You are viewing a plain text version of this content. The canonical link for it is here.

Posted to java-user@lucene.apache.org by KK <di...@gmail.com> on 2009/05/23 09:37:12 UTC

How to index pages containing NCR(dec) unicode encodings?

Hi
I'm trying to index some unicodes pages in utf-8. For all the pages which
are encoded in unicode utf-8 its fine. but for some pages when I'm crawling
the pages what I've is unicode NCR(dec) which are getting indexing as such .

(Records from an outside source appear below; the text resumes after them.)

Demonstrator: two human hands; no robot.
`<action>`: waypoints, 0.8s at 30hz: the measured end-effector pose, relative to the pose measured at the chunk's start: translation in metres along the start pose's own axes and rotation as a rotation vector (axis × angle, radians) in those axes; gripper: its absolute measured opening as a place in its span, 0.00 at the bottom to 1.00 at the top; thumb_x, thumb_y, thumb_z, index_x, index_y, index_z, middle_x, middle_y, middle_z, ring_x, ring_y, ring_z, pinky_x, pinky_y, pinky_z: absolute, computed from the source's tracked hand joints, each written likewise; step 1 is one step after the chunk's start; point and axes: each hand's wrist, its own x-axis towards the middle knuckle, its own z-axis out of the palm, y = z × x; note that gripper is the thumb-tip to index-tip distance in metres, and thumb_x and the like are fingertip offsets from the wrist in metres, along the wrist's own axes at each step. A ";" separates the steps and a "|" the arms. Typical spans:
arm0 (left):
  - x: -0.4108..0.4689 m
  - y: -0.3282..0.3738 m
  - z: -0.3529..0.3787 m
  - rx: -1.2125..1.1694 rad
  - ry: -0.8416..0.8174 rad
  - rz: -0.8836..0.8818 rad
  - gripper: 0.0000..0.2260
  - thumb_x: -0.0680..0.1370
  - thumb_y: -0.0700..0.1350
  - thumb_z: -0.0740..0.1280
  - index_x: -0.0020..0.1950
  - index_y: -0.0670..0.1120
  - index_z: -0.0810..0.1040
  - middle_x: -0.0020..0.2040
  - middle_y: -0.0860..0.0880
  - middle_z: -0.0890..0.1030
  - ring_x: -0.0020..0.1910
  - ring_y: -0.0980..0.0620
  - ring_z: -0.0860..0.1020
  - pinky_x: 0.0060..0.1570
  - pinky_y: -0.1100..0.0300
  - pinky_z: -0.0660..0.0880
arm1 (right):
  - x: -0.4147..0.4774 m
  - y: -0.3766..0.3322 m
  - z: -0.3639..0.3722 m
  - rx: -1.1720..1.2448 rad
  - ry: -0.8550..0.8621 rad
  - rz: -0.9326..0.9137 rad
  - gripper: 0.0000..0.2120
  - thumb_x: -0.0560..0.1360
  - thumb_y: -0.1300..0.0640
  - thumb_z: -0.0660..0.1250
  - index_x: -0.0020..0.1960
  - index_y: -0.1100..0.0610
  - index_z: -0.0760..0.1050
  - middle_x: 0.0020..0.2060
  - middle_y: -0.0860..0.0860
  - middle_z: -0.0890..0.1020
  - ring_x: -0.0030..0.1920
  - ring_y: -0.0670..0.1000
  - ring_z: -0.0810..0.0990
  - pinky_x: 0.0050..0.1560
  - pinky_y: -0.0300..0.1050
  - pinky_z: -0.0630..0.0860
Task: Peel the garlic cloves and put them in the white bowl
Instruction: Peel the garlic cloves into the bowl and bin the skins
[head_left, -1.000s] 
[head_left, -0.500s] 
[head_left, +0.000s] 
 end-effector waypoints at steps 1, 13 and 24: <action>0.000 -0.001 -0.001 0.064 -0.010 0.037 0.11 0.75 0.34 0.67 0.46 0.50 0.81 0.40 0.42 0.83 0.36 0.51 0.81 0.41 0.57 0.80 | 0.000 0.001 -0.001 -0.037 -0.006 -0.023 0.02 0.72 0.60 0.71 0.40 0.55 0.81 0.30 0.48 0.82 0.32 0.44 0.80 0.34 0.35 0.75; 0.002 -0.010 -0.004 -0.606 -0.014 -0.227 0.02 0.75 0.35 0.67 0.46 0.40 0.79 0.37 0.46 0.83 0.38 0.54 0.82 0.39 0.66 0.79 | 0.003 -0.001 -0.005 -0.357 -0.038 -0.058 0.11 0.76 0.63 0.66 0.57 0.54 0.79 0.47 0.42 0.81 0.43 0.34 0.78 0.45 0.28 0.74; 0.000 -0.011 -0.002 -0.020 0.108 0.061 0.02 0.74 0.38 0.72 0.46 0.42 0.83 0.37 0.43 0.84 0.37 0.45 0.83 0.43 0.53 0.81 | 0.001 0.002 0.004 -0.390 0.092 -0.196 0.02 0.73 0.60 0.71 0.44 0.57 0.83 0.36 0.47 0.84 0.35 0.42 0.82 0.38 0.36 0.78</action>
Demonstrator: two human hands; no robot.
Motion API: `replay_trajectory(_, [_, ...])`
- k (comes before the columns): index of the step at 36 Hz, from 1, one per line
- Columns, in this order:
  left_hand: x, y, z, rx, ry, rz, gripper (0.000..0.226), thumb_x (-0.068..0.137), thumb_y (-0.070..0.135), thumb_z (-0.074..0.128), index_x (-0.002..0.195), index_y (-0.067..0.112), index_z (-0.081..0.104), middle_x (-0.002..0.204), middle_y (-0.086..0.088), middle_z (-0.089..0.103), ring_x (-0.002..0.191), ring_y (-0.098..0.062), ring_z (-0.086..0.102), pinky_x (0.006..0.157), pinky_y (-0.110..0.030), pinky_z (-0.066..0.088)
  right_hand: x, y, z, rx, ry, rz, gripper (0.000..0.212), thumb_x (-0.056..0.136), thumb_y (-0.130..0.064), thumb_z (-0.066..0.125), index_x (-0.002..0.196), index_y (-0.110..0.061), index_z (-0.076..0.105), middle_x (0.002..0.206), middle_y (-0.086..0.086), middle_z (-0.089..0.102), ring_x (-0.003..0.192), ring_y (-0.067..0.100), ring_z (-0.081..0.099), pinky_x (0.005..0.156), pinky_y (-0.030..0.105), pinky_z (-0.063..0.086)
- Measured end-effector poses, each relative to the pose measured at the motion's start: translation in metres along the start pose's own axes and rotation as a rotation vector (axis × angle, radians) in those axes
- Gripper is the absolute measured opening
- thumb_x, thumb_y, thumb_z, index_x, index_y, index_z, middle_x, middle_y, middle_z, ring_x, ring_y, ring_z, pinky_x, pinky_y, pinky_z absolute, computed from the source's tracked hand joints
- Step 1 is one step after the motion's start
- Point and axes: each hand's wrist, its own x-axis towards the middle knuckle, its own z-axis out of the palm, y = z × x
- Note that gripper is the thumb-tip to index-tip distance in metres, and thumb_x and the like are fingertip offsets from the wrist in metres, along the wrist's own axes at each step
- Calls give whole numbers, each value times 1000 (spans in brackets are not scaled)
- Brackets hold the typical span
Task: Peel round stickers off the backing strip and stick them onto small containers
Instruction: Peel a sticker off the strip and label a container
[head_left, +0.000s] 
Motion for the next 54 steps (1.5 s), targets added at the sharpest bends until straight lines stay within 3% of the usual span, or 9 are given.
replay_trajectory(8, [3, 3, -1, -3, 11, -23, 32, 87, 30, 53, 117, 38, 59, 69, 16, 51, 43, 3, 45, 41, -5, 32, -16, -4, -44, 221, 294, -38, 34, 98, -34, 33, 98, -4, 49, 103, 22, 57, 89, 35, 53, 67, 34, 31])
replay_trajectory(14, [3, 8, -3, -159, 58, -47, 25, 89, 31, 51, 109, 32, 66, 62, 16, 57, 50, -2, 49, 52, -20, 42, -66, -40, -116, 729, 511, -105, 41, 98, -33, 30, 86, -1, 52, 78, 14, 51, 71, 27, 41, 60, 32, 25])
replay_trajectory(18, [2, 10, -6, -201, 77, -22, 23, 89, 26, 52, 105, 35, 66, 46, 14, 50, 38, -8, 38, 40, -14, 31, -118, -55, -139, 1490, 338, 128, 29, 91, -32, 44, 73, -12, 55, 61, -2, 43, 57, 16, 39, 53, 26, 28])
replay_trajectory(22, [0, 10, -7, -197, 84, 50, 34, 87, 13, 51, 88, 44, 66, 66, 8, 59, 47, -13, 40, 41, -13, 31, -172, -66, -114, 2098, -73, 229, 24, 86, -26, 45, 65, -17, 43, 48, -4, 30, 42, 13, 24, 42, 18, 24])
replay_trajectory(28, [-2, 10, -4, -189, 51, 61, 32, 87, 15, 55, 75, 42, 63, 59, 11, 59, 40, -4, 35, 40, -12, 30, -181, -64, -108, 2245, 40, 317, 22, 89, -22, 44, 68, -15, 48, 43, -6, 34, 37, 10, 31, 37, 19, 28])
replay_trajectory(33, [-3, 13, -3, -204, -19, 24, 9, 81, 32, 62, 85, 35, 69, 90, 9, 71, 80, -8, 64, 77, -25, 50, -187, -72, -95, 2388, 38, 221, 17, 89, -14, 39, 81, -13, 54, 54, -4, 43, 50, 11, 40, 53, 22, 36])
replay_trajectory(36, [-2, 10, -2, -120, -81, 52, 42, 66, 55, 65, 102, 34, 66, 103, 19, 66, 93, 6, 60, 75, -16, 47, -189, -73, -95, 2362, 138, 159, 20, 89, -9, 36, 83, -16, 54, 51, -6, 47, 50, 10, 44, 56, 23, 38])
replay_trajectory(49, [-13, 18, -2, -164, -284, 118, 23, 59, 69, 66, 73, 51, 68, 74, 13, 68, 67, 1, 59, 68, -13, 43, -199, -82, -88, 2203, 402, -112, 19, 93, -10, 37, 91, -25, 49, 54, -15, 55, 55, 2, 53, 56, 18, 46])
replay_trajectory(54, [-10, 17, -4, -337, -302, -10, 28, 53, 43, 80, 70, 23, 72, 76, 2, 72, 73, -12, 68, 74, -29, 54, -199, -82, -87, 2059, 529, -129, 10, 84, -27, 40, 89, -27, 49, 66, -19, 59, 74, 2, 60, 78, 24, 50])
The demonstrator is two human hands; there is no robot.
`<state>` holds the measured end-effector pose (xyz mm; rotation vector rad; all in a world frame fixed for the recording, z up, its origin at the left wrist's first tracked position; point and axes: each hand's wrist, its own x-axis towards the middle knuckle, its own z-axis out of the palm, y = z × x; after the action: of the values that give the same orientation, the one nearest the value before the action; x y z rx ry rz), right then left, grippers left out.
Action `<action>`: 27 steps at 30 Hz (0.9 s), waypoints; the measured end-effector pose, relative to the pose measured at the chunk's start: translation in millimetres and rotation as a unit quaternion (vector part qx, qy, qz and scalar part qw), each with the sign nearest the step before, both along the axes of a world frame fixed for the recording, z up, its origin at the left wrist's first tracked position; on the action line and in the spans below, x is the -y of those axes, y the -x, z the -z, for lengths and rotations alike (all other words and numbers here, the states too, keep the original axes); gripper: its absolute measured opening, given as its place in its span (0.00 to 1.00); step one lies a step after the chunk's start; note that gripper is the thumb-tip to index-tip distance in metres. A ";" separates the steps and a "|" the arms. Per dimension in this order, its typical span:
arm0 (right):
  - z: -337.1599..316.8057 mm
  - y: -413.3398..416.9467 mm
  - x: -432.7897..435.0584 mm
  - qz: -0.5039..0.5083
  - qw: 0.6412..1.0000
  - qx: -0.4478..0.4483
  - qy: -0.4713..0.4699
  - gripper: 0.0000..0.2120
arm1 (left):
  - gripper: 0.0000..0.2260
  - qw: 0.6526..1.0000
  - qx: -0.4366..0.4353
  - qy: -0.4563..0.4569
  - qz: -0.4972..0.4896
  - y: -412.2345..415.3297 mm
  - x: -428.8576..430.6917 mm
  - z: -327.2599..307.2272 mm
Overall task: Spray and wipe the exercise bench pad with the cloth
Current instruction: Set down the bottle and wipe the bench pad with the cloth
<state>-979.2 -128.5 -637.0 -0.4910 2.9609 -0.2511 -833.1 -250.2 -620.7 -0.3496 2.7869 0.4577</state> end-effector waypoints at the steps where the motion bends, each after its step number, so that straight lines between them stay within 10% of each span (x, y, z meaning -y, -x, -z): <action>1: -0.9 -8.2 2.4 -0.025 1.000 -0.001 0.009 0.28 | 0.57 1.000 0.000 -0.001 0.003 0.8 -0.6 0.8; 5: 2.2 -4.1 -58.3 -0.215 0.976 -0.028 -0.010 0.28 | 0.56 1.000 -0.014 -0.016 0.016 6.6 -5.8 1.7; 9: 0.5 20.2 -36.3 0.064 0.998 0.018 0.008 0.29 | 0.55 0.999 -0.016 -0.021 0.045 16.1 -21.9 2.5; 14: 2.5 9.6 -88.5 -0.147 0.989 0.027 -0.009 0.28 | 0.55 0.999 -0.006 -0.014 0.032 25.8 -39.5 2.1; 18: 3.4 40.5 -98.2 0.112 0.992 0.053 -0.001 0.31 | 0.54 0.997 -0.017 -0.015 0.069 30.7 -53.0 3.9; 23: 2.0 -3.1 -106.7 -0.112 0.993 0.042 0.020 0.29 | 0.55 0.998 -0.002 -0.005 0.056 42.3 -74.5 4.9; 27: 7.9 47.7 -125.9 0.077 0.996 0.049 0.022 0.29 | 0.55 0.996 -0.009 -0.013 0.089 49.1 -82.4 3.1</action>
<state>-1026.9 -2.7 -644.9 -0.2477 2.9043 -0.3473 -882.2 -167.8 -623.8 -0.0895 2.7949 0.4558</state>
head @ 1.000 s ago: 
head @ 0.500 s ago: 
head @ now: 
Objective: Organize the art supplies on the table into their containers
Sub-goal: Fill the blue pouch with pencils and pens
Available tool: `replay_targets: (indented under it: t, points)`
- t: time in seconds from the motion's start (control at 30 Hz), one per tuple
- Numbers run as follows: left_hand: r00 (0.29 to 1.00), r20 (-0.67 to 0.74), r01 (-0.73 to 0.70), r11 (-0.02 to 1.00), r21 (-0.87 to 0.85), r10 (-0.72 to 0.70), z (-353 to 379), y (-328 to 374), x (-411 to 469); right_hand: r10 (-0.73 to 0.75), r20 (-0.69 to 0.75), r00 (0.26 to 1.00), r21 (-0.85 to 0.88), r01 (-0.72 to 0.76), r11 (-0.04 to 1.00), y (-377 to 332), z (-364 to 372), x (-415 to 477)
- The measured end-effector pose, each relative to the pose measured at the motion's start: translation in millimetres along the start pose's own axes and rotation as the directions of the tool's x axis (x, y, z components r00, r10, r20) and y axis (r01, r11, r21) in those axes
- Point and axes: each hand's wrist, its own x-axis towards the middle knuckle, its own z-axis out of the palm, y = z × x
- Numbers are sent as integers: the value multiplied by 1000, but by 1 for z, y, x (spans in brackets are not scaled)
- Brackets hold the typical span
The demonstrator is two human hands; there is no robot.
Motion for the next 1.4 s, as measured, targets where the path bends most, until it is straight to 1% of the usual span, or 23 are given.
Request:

What  I mean is say I'm viewing some page abc.com/hello which has non-eng
content. Now I opened the source code of that page and what I find is that
the source itself contains those characters i.e
  &#3129;&#3142;&#3122;&#3149;&#3122;&#3146;

but when this gets displayed through the browser it is shown in proper
format[in this case its Telugu language]. So what I download as raw text is
just the aboce NCR(dec) codes and thats what getting  posted to lucene. For
all the languages I'm getting the content in unicode utf-8 format which is
not able to handle this particular language.
Are these called as HTML Entity?
Now it seems before passing these content to lucene I've to get the utf-8
encoding for them. Is this the way to fix this? or there are other and
better ways for doing the same.
I need proper guidance from someone who has faced similar problems earlier.
All are welcome to give their views/ideas on the same.

Thanks,
KK